Four Chinese companies and one Chinese citizen have been sanctioned by the U.S. Treasury Department, under just-announced Biden administration executive orders intended to help stem the rise of fatal overdoses of synthetic drugs.
The two executive orders announced today—“Establishing the U.S. Council on Transnational Organized Crime” and “Imposing Sanctions on Foreign Persons Involved in the Global Illicit Drug Trade”—are meant to help the government go after the makers of fentanyl, produced overwhelmingly in China.
The department announced that sanctions had been placed on 10 individuals and 15 entities in Mexico, Brazil, Colombia, and China. The Chinese firms are Wuhan Yuancheng Gongchuang Technology Co., Shanghai Fast-Fine Chemicals Co, Hebei Huanhao Biotechnology Co.. and Hebei Atun Trading Co. Also sanctioned was Chuen Fat Yip, whom Treasury officials said was a trafficker of “fentanyl, anabolic steroids, and other synthetic drugs to the United States, and controls a group of companies that sell compounds and fentanyl precursor chemicals to the public and to private businesses.” He also runs Wuhan Yuancheng Gongchuang Technology Co.
The orders also establish a Council on Transnational Organized Crime, and charge it with “developing whole-of-government plans to address the top transnational organized crime threats. The Strategic Division will draw on law enforcement and intelligence community information to develop comprehensive strategic plans to drive operations, initiatives, and actions across the government,” according to a White House statement.
For the past two decades, “the vast majority of counter-narcotics sanctions designations have been implemented under the Foreign Narcotics Kingpin Designation Act,” also called the 1999 Kingpin Act, a senior administration official told reporters on Wednesday.

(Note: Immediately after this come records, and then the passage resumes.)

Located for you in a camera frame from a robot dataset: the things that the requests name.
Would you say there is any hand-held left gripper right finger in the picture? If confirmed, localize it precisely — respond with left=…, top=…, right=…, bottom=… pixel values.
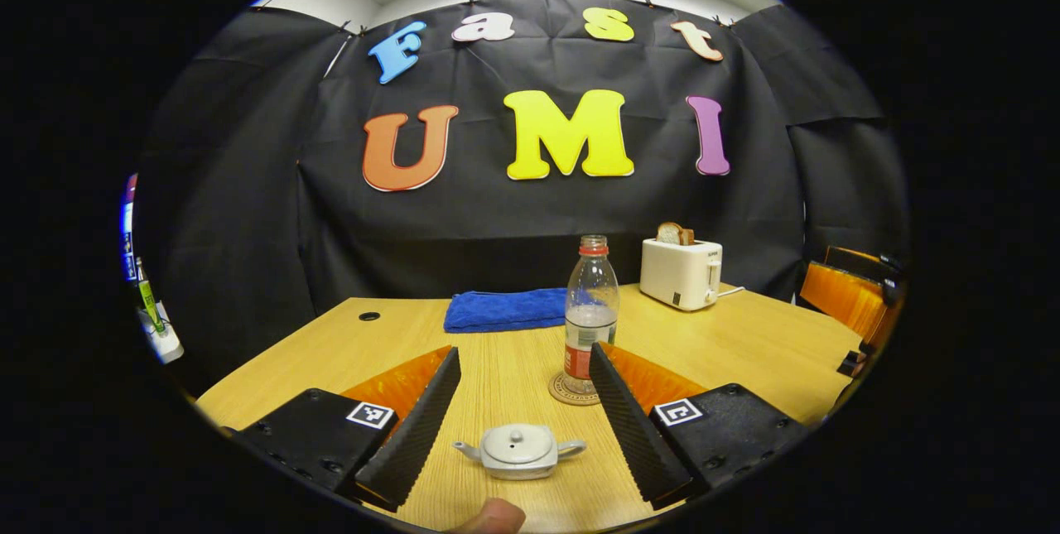
left=588, top=342, right=811, bottom=510

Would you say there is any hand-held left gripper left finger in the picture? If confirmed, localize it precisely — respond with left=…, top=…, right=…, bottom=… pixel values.
left=234, top=346, right=462, bottom=512

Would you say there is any round brown coaster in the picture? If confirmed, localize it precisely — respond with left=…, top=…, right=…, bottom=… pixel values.
left=548, top=372, right=602, bottom=407

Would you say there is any white teacup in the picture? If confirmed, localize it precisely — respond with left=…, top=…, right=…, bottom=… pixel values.
left=453, top=423, right=587, bottom=482

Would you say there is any clear plastic water bottle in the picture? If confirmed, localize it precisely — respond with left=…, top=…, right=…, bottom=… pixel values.
left=563, top=235, right=620, bottom=396

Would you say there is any green drink bottle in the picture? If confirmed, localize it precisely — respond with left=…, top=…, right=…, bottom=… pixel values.
left=135, top=257, right=166, bottom=336

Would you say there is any blue folded towel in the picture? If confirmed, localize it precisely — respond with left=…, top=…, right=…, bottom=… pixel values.
left=443, top=287, right=572, bottom=334

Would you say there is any white toaster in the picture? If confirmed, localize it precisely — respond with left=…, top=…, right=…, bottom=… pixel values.
left=639, top=238, right=724, bottom=312

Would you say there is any white side table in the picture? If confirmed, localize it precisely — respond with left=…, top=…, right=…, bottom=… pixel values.
left=139, top=301, right=186, bottom=365

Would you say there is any black backdrop cloth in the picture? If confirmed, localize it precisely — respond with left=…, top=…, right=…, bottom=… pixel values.
left=132, top=0, right=910, bottom=386

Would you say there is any computer monitor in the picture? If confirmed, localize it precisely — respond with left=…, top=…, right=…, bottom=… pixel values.
left=123, top=174, right=139, bottom=282

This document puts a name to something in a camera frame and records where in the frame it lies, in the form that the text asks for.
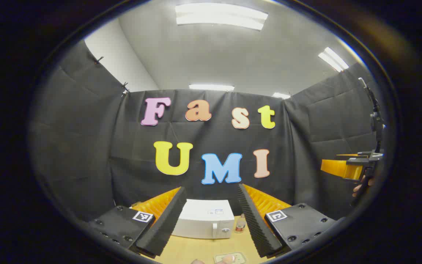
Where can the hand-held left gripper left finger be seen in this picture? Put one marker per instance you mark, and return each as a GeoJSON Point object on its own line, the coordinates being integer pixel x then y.
{"type": "Point", "coordinates": [167, 223]}

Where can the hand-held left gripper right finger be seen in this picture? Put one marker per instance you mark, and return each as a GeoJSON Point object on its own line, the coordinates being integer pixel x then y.
{"type": "Point", "coordinates": [255, 223]}

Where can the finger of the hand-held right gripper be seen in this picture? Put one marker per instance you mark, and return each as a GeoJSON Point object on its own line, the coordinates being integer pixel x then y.
{"type": "Point", "coordinates": [339, 168]}

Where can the white microwave oven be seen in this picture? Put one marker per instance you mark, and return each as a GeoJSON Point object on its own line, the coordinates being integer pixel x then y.
{"type": "Point", "coordinates": [203, 220]}

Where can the orange brown food piece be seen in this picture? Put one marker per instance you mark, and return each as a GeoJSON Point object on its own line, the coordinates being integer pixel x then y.
{"type": "Point", "coordinates": [228, 259]}

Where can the clear plastic bottle red label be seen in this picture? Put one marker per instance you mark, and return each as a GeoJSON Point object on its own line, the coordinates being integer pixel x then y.
{"type": "Point", "coordinates": [240, 224]}

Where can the white perforated tray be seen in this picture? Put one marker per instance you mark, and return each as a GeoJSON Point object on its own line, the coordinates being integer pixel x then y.
{"type": "Point", "coordinates": [240, 258]}

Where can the ceiling light panel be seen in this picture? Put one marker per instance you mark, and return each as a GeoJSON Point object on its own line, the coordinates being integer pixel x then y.
{"type": "Point", "coordinates": [333, 58]}
{"type": "Point", "coordinates": [281, 95]}
{"type": "Point", "coordinates": [220, 16]}
{"type": "Point", "coordinates": [211, 87]}

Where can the black backdrop cloth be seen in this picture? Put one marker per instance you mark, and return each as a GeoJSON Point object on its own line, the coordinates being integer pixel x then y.
{"type": "Point", "coordinates": [86, 146]}

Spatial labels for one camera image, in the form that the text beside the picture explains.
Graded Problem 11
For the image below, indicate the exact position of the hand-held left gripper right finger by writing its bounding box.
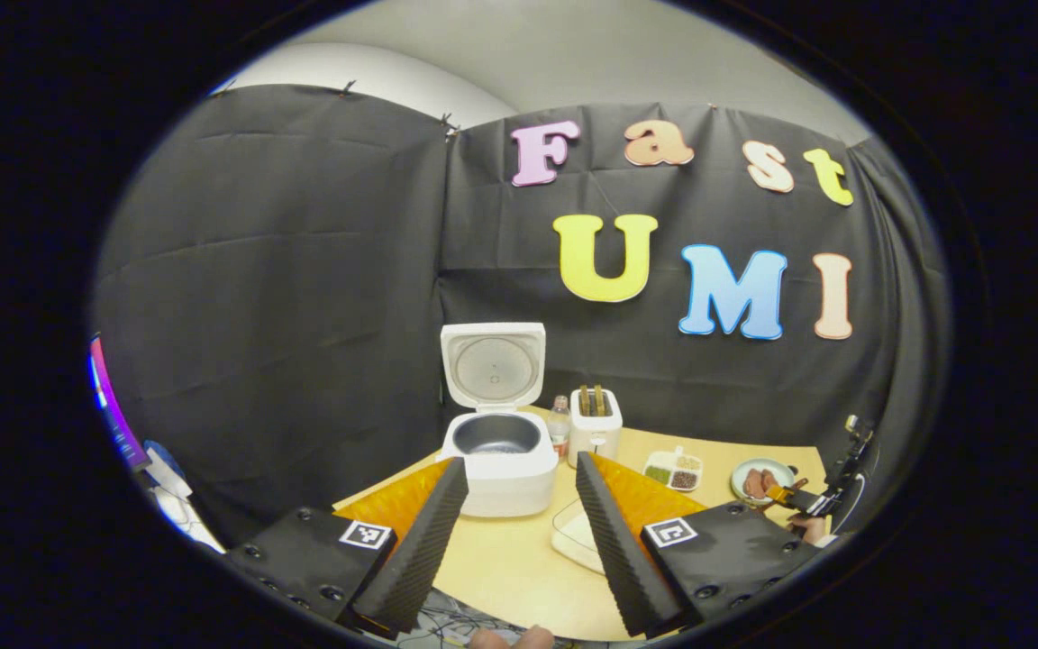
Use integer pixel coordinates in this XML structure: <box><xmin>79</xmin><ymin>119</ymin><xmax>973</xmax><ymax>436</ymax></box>
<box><xmin>575</xmin><ymin>451</ymin><xmax>831</xmax><ymax>639</ymax></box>

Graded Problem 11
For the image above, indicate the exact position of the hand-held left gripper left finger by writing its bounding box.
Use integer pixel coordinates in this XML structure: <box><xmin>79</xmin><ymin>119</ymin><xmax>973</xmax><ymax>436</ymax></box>
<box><xmin>226</xmin><ymin>457</ymin><xmax>470</xmax><ymax>636</ymax></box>

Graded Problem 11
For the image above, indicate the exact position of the white rice cooker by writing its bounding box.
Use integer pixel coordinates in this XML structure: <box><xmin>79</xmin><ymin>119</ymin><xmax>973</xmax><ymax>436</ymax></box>
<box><xmin>435</xmin><ymin>322</ymin><xmax>560</xmax><ymax>518</ymax></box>

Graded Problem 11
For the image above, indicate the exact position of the white toaster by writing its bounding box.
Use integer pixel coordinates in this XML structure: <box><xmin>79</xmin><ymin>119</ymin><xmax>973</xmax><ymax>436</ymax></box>
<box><xmin>568</xmin><ymin>386</ymin><xmax>624</xmax><ymax>468</ymax></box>

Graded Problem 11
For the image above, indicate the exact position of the pale green plate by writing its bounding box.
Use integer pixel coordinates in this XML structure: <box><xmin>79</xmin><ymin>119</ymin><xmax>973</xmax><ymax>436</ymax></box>
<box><xmin>731</xmin><ymin>458</ymin><xmax>797</xmax><ymax>506</ymax></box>

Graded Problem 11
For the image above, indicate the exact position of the tangle of dark cables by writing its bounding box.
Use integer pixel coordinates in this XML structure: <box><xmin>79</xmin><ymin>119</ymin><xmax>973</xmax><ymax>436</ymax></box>
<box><xmin>406</xmin><ymin>608</ymin><xmax>520</xmax><ymax>645</ymax></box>

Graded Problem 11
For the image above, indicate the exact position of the white divided grain dish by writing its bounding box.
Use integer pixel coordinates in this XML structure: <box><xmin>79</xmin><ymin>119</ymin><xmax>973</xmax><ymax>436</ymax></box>
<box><xmin>643</xmin><ymin>446</ymin><xmax>705</xmax><ymax>493</ymax></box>

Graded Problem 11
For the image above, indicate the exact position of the black backdrop cloth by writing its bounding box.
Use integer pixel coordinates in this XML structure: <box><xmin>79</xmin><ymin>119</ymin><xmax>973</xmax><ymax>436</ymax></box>
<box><xmin>91</xmin><ymin>86</ymin><xmax>948</xmax><ymax>551</ymax></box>

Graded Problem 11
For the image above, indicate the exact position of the small clear bottle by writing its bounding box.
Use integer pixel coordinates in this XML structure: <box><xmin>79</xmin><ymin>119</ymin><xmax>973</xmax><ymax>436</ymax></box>
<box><xmin>548</xmin><ymin>395</ymin><xmax>572</xmax><ymax>461</ymax></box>

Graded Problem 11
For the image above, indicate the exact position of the clear rice container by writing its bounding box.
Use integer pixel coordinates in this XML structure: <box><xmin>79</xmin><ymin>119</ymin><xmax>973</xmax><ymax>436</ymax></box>
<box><xmin>551</xmin><ymin>498</ymin><xmax>610</xmax><ymax>575</ymax></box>

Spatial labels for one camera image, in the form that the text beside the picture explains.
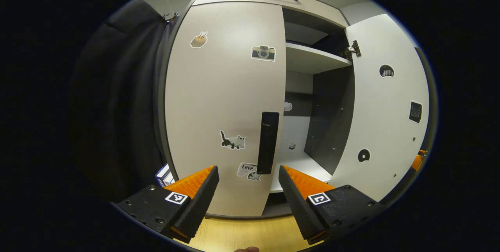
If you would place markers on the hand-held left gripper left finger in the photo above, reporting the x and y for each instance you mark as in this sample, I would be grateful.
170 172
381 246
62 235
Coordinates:
203 201

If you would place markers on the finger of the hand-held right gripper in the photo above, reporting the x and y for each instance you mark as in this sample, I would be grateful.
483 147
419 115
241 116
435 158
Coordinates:
418 161

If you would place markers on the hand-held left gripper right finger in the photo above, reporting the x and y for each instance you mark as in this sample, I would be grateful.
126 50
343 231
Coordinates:
295 201

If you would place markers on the cabinet door with headphone sticker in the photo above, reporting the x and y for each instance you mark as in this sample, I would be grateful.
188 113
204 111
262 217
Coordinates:
386 127

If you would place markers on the beige double-door shoe cabinet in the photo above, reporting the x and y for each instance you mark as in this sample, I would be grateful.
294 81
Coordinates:
328 119

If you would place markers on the cabinet door with camera sticker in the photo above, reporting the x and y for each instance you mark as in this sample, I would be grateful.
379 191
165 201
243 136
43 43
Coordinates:
218 95

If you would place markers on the white cabinet base board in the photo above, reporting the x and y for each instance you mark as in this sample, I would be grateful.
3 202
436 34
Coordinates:
304 166

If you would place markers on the metal door hinge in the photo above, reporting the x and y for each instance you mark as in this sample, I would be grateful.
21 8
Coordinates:
352 50

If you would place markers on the white cabinet shelf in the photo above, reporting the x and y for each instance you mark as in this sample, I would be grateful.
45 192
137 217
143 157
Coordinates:
312 58

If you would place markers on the small blue white box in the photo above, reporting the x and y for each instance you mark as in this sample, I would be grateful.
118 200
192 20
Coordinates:
164 176

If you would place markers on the black binder clip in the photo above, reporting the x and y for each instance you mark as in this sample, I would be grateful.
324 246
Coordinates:
174 16
166 17

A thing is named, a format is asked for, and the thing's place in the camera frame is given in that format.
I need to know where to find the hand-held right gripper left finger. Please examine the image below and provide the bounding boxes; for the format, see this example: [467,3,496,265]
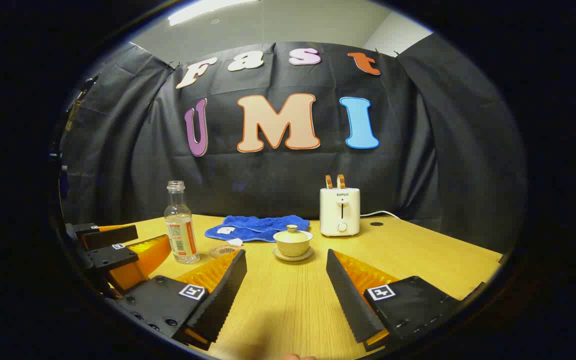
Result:
[118,249,248,351]

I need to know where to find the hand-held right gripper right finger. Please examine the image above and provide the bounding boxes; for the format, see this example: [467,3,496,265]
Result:
[325,249,489,352]

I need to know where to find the round cork coaster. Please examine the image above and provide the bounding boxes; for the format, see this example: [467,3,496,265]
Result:
[209,244,243,259]

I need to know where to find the clear plastic water bottle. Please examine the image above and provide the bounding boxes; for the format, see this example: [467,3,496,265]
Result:
[164,181,201,265]

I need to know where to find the cream ceramic teacup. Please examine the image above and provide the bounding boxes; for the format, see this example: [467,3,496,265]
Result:
[273,235,314,258]

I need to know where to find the cream teacup lid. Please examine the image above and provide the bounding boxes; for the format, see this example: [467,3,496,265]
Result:
[274,224,314,243]

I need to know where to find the cream ceramic saucer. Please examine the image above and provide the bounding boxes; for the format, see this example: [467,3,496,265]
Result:
[272,246,315,262]

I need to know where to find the blue towel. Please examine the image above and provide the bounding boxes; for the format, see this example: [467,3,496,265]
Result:
[204,215,311,244]

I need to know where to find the white toaster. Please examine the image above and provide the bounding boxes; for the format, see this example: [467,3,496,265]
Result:
[319,187,361,237]

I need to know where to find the black backdrop cloth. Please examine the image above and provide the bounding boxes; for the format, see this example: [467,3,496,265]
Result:
[60,32,526,251]

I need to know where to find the white toaster power cable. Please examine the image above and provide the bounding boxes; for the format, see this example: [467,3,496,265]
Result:
[360,210,401,221]

Since then, synthetic drugs like fentanyl, produced overwhelmingly in China, have overtaken drugs like heroin in causing deaths.
But the U.S. government hasn’t kept up with the changes: the 2020 “Majors List” of major drug-producing and drug trafficking countries, produced by the White House under the Foreign Assistance Act of 1961, lists Afghanistan, Columbia, Mexico, Venezuela and other countries associated with the production of heroin, opium, and cocaine—but not China.
That 1961 law applies to “the producers or traffickers [that] have cultivated or plant-based drugs and not synthetic drugs,” a second senior administration official said.